_YOUR GOAL_
A faithful copy is required: transcribe each line below exactly, minus the pictures.

========================================

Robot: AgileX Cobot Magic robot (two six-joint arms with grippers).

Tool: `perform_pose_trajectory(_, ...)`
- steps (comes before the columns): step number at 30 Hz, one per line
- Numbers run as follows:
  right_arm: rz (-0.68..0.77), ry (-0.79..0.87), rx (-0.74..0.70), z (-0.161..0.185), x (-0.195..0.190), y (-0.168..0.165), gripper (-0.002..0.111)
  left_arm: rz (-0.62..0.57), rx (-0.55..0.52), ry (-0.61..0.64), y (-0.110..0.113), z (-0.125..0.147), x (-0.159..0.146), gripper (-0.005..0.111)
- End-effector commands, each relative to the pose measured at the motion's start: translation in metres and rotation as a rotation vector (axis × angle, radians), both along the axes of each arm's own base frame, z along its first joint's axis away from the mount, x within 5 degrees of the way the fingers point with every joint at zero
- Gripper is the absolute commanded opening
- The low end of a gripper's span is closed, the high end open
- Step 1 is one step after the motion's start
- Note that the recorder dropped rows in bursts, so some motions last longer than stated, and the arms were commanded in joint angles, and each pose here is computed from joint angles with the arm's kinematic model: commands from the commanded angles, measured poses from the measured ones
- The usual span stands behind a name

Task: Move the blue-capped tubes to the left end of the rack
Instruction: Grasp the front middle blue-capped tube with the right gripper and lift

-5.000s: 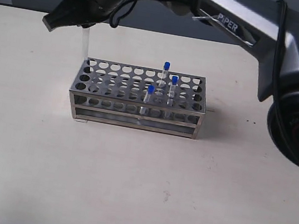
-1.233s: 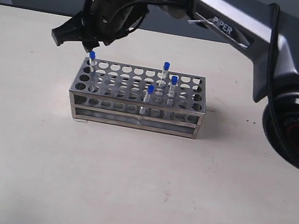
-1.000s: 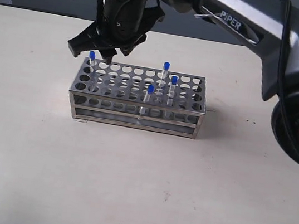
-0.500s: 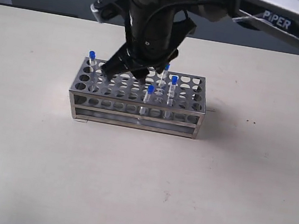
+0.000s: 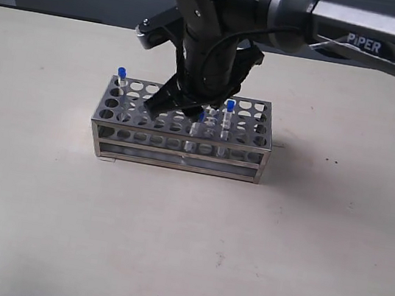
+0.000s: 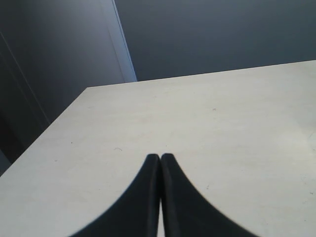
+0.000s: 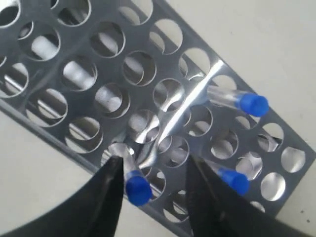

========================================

_ANSWER TO THIS EXERCISE_
Robot: AgileX Cobot Magic robot (two six-joint arms with grippers).

Tool: `perform_pose_trajectory(_, ...)`
- steps (comes before the columns): step number at 30 Hz, one per line
- Numbers run as follows:
  right_arm: rz (-0.68..0.77), ry (-0.79..0.87), rx (-0.74..0.70), z (-0.161..0.185), x (-0.195..0.190), y (-0.168..0.165), gripper (-0.002..0.111)
  left_arm: rz (-0.62..0.57), rx (-0.55..0.52), ry (-0.61..0.64), y (-0.110..0.113), z (-0.125..0.147), x (-0.159..0.146), gripper (-0.005..0.111)
- End-effector commands, each relative to the pose measured at the motion's start: translation in metres and rotation as a rotation vector (axis × angle, radians), both along the axes of each arm's own base frame, z along its first joint's axis away from the mount, x within 5 degrees of the way the fingers point with every joint at zero
- Gripper is the absolute commanded opening
- The low end of a gripper's span is closed, the high end open
- Step 1 is one step after the motion's start
- Note that the recorder dropped rows in bursts, so some motions last longer than stated, and the arms were commanded in joint angles, and each pose here is computed from joint angles with the arm's kinematic model: commands from the commanded angles, measured poses from the measured ones
- The usual span stands behind a name

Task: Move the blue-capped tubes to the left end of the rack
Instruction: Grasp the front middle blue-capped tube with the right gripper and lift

-5.000s: 
-1.233s: 
-1.000s: 
-0.500s: 
+0.000s: 
+0.000s: 
+0.000s: 

Nothing else remains in this exercise.